The University of California could begin using factors of race, gender and national origin when selecting students for admission, after the California State Senate passed Senate Constitutional Amendment 5, or SCA 5, which would do away with previous restrictions on granting “preferential” treatment based on “race, sex, color, ethnicity, or national origin,” as outlined by Prop 209.

The amendment was passed on Jan. 30 by the California Senate and now awaits passage by the California State Assembly. If the legislation is approved by the Assembly, it will be presented as a referendum for California residents to vote on at the statewide election this November. The amendment would delete many provisions of Proposition 209, which is a California ballot proposition approved in November 1996 that prohibits state government institutions from considering race, sex or ethnicity, when selecting individuals for public employment, public contracting or public education. Senator Edward Hernandez authored the amendment to address the declining rate of minority presence in the UC system.

However, UC Office of the President spokeswoman Shelly Meron said the University would not necessarily have to change any of its current admissions policies.

“Nothing in SCA 5 requires the University to revise its admissions policies,” Meron said in an email. “Also, even if SCA 5 were approved by California voters, UC would remain bound by federal and other state law.”

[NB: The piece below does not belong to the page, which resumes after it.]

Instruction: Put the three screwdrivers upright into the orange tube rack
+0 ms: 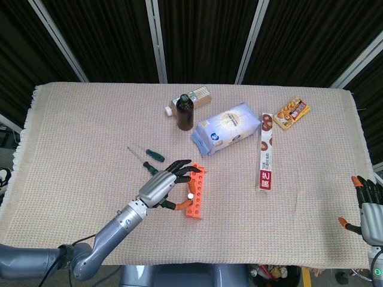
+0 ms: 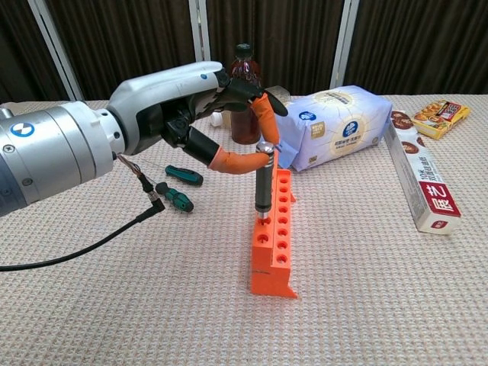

Additionally, Meron said the UC has not taken a position on SCA-5 and the UC Board of Regents will only take a stance if the measure makes it to the ballot. Meron said that if SCA-5 was passed by California voters, it would undergo a lengthy implementation process into the UC system, during which the Academic Senate and UC Board of Regents would need to review and approve any policy changes before campus admissions departments act upon them.

“Should SCA 5 pass, the Academic Senate may choose to revisit the list of factors currently considered as part of UC’s admissions process to determine whether race, sex, color, ethnicity or national origin should be given any consideration,” Meron said.

Kevin Ahnert, fourth-year economics and accounting major and treasurer of College Republicans, said the proposal for SCA-5 highlights the hypocritical and contradictory nature of ‘liberal’ policymaking.

“Liberals use inequality as a major theme in their agendas, but they often promote the same inequality they denounce in order to achieve their own version of equality,” Ahnert said in an email. “SCA-5, which is by definition ‘affirmative action’ … aims to achieve a more equal opportunity for the underprivileged races by discriminating against other races.”

According to Ahnert, SCA-5 perpetuates, rather than mitigates, inequality and discrimination. Ahnert said he believes that when a piece of legislation “essentially says you’re going to admit students because they’re black,” this becomes “extremely racist” against not only white people but “mainly against African Americans.”

“You don’t fix inequality by reversing the inequality and giving preferential treatment to one race,” Ahnert said. “You fix the inequality from the ground up, with fundamental reforms in education systems so that no race is in a disadvantaged position in the first place.”

However, Ansel Lundberg, third-year English and geography double major as well as a Campus Democrats member and A.S. Collegiate Senator, said he is glad that a policy of this nature is being discussed again.

“I believe that it doesn’t make sense that California public universities shouldn’t be allowed to consider race and gender in their admissions process, while private schools are allowed to,” Lundberg said in an email. “The public education system should be the great economic equalizer in our society, and unfortunately, economic inequality often follows racial lines.”

Unlike Ahnert, Lundberg said race and gender should be a consideration in the UC admissions system, considering the lack of measures to address inequality taken by the California public school system.

“Unfortunately, affirmative action is not the perfect system for getting underprivileged students into college, but looking at some of the failures of our K-12 system, it is clear that something like affirmative action is needed to [decrease] inequality, especially because private schools do so,” Lundberg said in an email.

However, Lundberg also said he does not expect voters to pass SCA-5, given that “the right people won’t come out to the ballot box to vote” and that there are common misapprehensions regarding affirmative action.

“A lot of folks have misconceptions about affirmative action,” Lundberg said in an email. “Some people think that the UC and CSUs see race in admissions. I know I did, until I looked at the reality: it hasn’t been a factor for around 20 years. When Prop 209 passed, minority representation in UCs and CSUs fell drastically.”

Despite this, Lundberg said he has hope that inequality can be addressed in other ways, if SCA-5 fails to pass.

“If this does not pass, all is not lost, however,” Lundberg said in an email. “Like I said, there are ways that the admissions office can strengthen the equality of the process and work to reduce the effects of racism and promoted education for all.”




This story appeared as an online exclusive on Friday, March 7, 2014.